What is expected:
Nothing may be added, dropped, or altered; restate the listing word for word.

The data:
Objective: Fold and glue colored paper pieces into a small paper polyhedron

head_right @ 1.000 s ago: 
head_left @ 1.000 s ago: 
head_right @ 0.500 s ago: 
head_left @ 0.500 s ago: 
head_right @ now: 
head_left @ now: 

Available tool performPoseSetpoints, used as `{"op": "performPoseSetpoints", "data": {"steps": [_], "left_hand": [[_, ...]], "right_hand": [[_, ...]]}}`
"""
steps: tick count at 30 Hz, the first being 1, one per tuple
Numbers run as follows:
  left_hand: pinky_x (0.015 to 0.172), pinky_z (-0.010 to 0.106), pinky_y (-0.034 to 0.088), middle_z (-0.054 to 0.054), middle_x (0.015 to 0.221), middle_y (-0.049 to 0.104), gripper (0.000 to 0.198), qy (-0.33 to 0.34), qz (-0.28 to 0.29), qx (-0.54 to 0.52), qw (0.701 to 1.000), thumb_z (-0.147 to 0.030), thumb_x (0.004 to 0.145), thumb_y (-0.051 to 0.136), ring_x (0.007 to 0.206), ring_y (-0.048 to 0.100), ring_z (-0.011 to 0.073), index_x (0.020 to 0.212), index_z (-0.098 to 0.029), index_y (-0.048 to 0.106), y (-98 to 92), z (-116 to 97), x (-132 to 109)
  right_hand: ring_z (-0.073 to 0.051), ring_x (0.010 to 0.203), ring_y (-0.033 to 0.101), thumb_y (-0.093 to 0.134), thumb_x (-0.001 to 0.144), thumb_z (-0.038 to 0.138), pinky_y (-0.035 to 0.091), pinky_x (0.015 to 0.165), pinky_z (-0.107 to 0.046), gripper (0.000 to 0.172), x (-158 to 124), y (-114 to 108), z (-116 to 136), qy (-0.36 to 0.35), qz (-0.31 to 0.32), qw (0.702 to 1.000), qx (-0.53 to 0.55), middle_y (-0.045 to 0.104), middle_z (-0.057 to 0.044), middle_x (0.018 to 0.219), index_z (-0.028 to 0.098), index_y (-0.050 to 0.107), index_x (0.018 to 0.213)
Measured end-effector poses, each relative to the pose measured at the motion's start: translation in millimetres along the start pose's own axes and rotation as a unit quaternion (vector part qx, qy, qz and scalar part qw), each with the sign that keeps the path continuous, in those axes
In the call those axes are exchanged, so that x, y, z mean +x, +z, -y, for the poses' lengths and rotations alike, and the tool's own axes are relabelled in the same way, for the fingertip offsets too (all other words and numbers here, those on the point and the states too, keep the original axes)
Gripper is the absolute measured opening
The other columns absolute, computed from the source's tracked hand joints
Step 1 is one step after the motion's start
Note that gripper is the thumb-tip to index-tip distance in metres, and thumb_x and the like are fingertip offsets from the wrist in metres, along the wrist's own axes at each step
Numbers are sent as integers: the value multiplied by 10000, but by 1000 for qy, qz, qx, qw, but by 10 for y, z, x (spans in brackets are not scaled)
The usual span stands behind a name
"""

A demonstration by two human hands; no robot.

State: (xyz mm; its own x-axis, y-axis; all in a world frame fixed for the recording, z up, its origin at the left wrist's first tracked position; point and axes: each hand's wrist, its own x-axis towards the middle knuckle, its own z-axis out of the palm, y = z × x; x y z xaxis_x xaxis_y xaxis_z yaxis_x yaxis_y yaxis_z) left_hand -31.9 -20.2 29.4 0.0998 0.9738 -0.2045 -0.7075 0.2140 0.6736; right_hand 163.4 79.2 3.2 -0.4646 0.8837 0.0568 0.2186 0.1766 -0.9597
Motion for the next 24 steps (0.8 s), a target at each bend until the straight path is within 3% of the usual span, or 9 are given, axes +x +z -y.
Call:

Completed exercise:
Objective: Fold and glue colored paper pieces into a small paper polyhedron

head_right @ 1.000 s ago: 
head_left @ 1.000 s ago: 
head_right @ 0.500 s ago: 
head_left @ 0.500 s ago: 
head_right @ now: 
head_left @ now: 

Available tool performPoseSetpoints, used as `{"op": "performPoseSetpoints", "data": {"steps": [_], "left_hand": [[_, ...]], "right_hand": [[_, ...]]}}`
"""
steps: tick count at 30 Hz, the first being 1, one per tuple
Numbers run as follows:
  left_hand: pinky_x (0.015 to 0.172), pinky_z (-0.010 to 0.106), pinky_y (-0.034 to 0.088), middle_z (-0.054 to 0.054), middle_x (0.015 to 0.221), middle_y (-0.049 to 0.104), gripper (0.000 to 0.198), qy (-0.33 to 0.34), qz (-0.28 to 0.29), qx (-0.54 to 0.52), qw (0.701 to 1.000), thumb_z (-0.147 to 0.030), thumb_x (0.004 to 0.145), thumb_y (-0.051 to 0.136), ring_x (0.007 to 0.206), ring_y (-0.048 to 0.100), ring_z (-0.011 to 0.073), index_x (0.020 to 0.212), index_z (-0.098 to 0.029), index_y (-0.048 to 0.106), y (-98 to 92), z (-116 to 97), x (-132 to 109)
  right_hand: ring_z (-0.073 to 0.051), ring_x (0.010 to 0.203), ring_y (-0.033 to 0.101), thumb_y (-0.093 to 0.134), thumb_x (-0.001 to 0.144), thumb_z (-0.038 to 0.138), pinky_y (-0.035 to 0.091), pinky_x (0.015 to 0.165), pinky_z (-0.107 to 0.046), gripper (0.000 to 0.172), x (-158 to 124), y (-114 to 108), z (-116 to 136), qy (-0.36 to 0.35), qz (-0.31 to 0.32), qw (0.702 to 1.000), qx (-0.53 to 0.55), middle_y (-0.045 to 0.104), middle_z (-0.057 to 0.044), middle_x (0.018 to 0.219), index_z (-0.028 to 0.098), index_y (-0.050 to 0.107), index_x (0.018 to 0.213)
Measured end-effector poses, each relative to the pose measured at the motion's start: translation in millimetres along the start pose's own axes and rotation as a unit quaternion (vector part qx, qy, qz and scalar part qw), each with the sign that keeps the path continuous, in those axes
In the call those axes are exchanged, so that x, y, z mean +x, +z, -y, for the poses' lengths and rotations alike, and the tool's own axes are relabelled in the same way, for the fingertip offsets too (all other words and numbers here, those on the point and the states too, keep the original axes)
Gripper is the absolute measured opening
The other columns absolute, computed from the source's tracked hand joints
Step 1 is one step after the motion's start
Note that gripper is the thumb-tip to index-tip distance in metres, and thumb_x and the like are fingertip offsets from the wrist in metres, along the wrist's own axes at each step
Numbers are sent as integers: the value multiplied by 10000, but by 1000 for qy, qz, qx, qw, but by 10 for y, z, x (spans in brackets are not scaled)
The usual span stands behind a name
"""

A demonstration by two human hands; no robot.

State: (xyz mm; its own x-axis, y-axis; all in a world frame fixed for the recording, z up, its origin at the left wrist's first tracked position; point and axes: each hand's wrist, its own x-axis towards the middle knuckle, its own z-axis out of the palm, y = z × x; x y z xaxis_x xaxis_y xaxis_z yaxis_x yaxis_y yaxis_z) left_hand -31.9 -20.2 29.4 0.0998 0.9738 -0.2045 -0.7075 0.2140 0.6736; right_hand 163.4 79.2 3.2 -0.4646 0.8837 0.0568 0.2186 0.1766 -0.9597
Motion for the next 24 steps (0.8 s), a target at each bend until the straight path is within 3% of the usual span, or 9 are given, axes +x +z -y.
Call:

This exercise has been completed.